[Task item]: Return the full listing, keeping every line exactly as it is.

[Data shown]:
·····
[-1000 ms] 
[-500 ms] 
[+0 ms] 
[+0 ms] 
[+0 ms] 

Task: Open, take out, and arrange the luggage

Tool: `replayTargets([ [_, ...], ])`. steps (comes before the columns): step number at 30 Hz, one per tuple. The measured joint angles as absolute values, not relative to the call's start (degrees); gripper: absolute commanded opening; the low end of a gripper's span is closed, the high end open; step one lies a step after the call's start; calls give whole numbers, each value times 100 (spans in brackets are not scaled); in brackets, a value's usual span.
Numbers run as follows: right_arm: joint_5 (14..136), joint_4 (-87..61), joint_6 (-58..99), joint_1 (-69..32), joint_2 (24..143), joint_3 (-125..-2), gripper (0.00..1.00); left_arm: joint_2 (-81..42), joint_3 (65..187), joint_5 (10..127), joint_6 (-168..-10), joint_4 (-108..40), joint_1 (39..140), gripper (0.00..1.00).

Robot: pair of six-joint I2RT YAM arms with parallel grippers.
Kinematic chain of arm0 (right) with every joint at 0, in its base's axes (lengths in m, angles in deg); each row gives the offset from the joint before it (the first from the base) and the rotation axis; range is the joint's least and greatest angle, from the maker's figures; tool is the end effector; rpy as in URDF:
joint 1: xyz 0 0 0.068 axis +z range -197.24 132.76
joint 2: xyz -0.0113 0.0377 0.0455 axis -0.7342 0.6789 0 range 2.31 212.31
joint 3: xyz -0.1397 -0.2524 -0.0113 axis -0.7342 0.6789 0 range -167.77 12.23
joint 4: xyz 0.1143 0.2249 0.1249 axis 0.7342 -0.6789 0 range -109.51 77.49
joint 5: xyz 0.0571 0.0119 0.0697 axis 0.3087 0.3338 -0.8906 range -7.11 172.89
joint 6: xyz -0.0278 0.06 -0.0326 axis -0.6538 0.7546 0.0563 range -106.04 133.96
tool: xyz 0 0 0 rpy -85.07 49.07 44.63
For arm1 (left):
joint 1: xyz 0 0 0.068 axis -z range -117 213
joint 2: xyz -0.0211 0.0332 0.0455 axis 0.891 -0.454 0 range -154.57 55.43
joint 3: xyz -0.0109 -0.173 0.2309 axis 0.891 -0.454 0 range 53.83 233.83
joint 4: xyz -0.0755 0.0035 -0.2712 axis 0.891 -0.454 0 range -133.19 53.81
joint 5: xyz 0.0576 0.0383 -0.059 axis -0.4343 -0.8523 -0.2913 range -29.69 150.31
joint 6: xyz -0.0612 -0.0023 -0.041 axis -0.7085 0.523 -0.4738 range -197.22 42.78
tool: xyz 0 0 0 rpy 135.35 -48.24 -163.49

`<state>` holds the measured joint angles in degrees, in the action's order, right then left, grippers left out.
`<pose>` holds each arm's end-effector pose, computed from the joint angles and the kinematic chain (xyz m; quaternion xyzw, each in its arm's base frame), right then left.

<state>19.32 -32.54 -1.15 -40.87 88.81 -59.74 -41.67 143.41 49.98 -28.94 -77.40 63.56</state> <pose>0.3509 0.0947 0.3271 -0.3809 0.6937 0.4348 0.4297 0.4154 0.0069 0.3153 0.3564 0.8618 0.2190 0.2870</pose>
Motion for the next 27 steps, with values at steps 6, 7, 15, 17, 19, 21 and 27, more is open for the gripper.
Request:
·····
[Written solution]:
[-1000 ms] 
[-500 ms] 
[+0 ms] 
[+0 ms] 
[+0 ms] 

Task: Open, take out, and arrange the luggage

Tool: `replayTargets([ [_, ...], ])`. steps (comes before the columns): step number at 30 Hz, one per tuple. The measured joint angles as absolute values, not relative to the call's start (degrees); gripper: absolute commanded opening; the low end of a gripper's span is closed, the high end open; step one lies a step after the call's start; calls give whole numbers, each value times 100 (spans in brackets are not scaled); in brackets, a value's usual span.
Numbers run as follows: right_arm: joint_5 (14..136), joint_4 (-87..61), joint_6 (-58..99), joint_1 (-69..32), joint_2 (24..143), joint_3 (-125..-2), gripper (0.00..1.00); left_arm: joint_2 (-81..42), joint_3 (65..187), joint_5 (10..127), joint_6 (-168..-10), joint_4 (-108..40), joint_1 (39..140), gripper (0.00..1.00).

Robot: pair of six-joint I2RT YAM arms with parallel grippers.
Kinematic chain of arm0 (right) with every joint at 0, in its base's axes (lengths in m, angles in deg); each row gives the offset from the joint before it (the first from the base) and the rotation axis; range is the joint's least and greatest angle, from the maker's figures; tool is the end effector; rpy as in URDF:
joint 1: xyz 0 0 0.068 axis +z range -197.24 132.76
joint 2: xyz -0.0113 0.0377 0.0455 axis -0.7342 0.6789 0 range 2.31 212.31
joint 3: xyz -0.1397 -0.2524 -0.0113 axis -0.7342 0.6789 0 range -167.77 12.23
joint 4: xyz 0.1143 0.2249 0.1249 axis 0.7342 -0.6789 0 range -109.51 77.49
joint 5: xyz 0.0571 0.0119 0.0697 axis 0.3087 0.3338 -0.8906 range -7.11 172.89
joint 6: xyz -0.0278 0.06 -0.0326 axis -0.6538 0.7546 0.0563 range -106.04 133.96
tool: xyz 0 0 0 rpy -85.07 49.07 44.63
For arm1 (left):
joint 1: xyz 0 0 0.068 axis -z range -117 213
joint 2: xyz -0.0211 0.0332 0.0455 axis 0.891 -0.454 0 range -154.57 55.43
joint 3: xyz -0.0109 -0.173 0.2309 axis 0.891 -0.454 0 range 53.83 233.83
joint 4: xyz -0.0755 0.0035 -0.2712 axis 0.891 -0.454 0 range -133.19 53.81
joint 5: xyz 0.0576 0.0383 -0.059 axis -0.4343 -0.8523 -0.2913 range -29.69 150.31
joint 6: xyz -0.0612 -0.0023 -0.041 axis -0.7085 0.523 -0.4738 range -197.22 42.78
tool: xyz 0 0 0 rpy 135.35 -48.24 -163.49

`<state>` holds the measured joint angles in degrees, in the action's order, right then left, grippers left out.
`<pose>` holds each arm's end-effector pose, computed from the joint angles and the kinematic chain (xyz m; quaternion xyzw, each in its arm's base frame), right then left.

<state>19.32 -32.54 -1.15 -40.87 88.81 -59.74 -41.67 143.41 49.98 -28.94 -77.40 63.56</state> <pose>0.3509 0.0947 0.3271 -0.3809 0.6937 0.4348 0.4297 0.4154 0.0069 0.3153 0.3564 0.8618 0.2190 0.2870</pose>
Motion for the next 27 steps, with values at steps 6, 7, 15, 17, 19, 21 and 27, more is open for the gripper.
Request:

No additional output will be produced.